Please print only the top portion of the entries below, ending with the line that contains "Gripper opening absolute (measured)", exactly as written.

BEGIN DATA EXCERPTS

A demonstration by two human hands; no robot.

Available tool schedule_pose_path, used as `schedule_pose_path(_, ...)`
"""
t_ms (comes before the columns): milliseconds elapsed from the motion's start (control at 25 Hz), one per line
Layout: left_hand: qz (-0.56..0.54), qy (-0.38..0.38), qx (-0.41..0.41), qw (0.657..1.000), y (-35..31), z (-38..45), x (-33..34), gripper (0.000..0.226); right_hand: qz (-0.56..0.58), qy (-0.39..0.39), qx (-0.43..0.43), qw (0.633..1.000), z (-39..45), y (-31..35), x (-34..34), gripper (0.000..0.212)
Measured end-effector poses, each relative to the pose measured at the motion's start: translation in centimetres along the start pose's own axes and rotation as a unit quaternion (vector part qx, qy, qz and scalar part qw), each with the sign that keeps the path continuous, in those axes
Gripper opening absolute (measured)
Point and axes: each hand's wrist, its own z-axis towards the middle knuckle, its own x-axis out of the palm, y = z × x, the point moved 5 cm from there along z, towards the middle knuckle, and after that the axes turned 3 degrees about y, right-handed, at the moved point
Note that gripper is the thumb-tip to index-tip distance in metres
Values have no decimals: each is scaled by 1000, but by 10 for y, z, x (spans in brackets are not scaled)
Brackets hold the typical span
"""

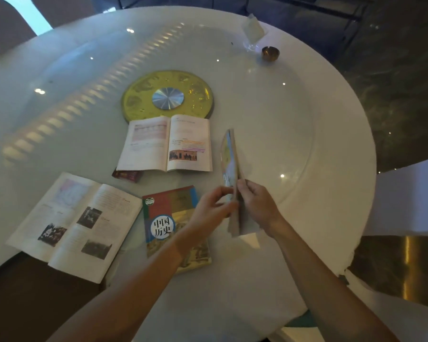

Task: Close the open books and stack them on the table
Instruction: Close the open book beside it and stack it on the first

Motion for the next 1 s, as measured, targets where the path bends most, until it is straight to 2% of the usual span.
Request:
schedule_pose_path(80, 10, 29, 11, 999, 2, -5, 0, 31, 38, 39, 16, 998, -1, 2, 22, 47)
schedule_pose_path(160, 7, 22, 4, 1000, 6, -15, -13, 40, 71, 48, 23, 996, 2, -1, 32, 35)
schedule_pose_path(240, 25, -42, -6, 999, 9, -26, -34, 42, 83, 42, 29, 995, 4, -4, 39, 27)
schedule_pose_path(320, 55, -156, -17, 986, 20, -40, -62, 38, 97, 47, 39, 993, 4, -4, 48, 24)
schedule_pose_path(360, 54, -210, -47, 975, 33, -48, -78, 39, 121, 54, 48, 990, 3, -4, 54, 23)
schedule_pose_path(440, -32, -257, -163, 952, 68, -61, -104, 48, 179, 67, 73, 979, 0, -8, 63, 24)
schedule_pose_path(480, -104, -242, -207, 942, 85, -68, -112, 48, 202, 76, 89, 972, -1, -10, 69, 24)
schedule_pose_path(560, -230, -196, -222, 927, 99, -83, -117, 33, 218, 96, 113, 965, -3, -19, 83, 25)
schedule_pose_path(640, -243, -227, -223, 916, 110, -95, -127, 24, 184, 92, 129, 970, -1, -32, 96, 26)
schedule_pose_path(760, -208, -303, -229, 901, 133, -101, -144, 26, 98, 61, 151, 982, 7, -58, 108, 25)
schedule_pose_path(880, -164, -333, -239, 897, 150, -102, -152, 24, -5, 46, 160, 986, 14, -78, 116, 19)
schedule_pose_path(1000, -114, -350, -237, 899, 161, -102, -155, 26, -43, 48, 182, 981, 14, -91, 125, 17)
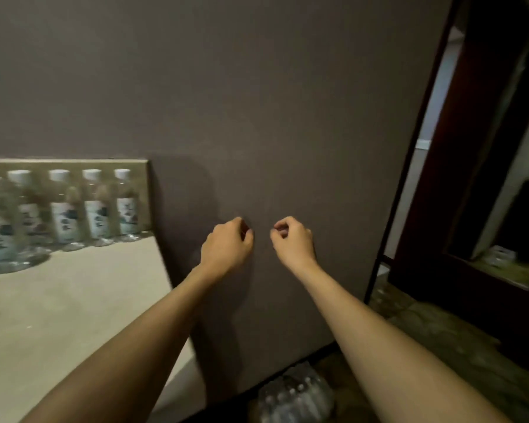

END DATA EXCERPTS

WRITTEN SOLUTION —
A demonstration by two human hands; no robot.

Available tool schedule_pose_path, used as `schedule_pose_path(_, ...)`
"""
t_ms (comes before the columns): milliseconds elapsed from the motion's start (control at 25 Hz), one per line
Layout: left_hand: qz (-0.56..0.54), qy (-0.38..0.38), qx (-0.41..0.41), qw (0.657..1.000), y (-35..31), z (-38..45), x (-33..34), gripper (0.000..0.226); right_hand: qz (-0.56..0.58), qy (-0.39..0.39), qx (-0.43..0.43), qw (0.633..1.000), z (-39..45), y (-31..35), x (-34..34), gripper (0.000..0.212)
Measured end-effector poses, each relative to the pose measured at the motion's start: translation in centimetres along the start pose's own axes and rotation as a unit quaternion (vector part qx, qy, qz and scalar part qw), each with the sign that keeps the path continuous, in those axes
Gripper opening absolute (measured)

What appears above is the full answer.